**Provided data:**
--- START ---

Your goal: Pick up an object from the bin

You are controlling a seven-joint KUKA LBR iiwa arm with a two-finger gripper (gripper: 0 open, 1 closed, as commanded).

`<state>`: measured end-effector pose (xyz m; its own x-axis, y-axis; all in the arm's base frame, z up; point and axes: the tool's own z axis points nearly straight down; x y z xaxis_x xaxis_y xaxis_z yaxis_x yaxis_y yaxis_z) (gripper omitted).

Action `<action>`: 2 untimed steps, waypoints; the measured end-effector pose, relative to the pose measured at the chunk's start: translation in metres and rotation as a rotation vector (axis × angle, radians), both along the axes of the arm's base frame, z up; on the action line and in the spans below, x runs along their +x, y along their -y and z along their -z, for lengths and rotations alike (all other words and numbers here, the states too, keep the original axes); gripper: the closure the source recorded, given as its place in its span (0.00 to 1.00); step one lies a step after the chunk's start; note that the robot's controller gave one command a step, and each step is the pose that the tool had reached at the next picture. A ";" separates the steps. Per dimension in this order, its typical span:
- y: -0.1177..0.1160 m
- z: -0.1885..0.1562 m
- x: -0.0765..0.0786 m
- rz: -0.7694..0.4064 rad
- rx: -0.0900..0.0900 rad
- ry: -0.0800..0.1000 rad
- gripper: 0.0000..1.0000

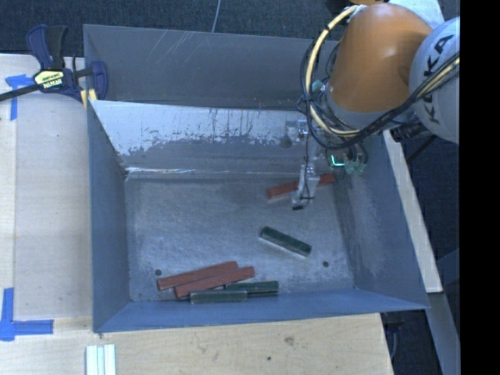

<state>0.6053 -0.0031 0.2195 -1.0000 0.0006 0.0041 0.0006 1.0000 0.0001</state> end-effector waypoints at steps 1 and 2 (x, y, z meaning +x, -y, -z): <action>0.000 -0.005 0.002 0.000 0.000 0.008 0.00; 0.008 0.067 -0.020 -0.003 -0.001 0.011 0.00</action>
Offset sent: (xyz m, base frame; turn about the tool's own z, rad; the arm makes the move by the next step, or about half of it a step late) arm -0.0456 -0.0172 -0.1495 -0.0067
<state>0.5854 -0.0114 0.1522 -1.0000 -0.0022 -0.0073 -0.0022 1.0000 -0.0005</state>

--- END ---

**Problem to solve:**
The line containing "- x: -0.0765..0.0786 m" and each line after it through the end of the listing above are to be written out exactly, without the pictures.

**Task answer:**
- x: -0.0765..0.0786 m
- rz: -0.7694..0.4064 rad
- rx: -0.0900..0.0900 rad
- ry: -0.0800..0.1000 rad
- gripper: 0.0000..1.0000


<state>0.6053 -0.0031 0.2195 -1.0000 0.0006 0.0041 0.0006 1.0000 0.0001</state> end-effector waypoints at steps 1 and 2 (x, y, z meaning +x, -y, -z): <action>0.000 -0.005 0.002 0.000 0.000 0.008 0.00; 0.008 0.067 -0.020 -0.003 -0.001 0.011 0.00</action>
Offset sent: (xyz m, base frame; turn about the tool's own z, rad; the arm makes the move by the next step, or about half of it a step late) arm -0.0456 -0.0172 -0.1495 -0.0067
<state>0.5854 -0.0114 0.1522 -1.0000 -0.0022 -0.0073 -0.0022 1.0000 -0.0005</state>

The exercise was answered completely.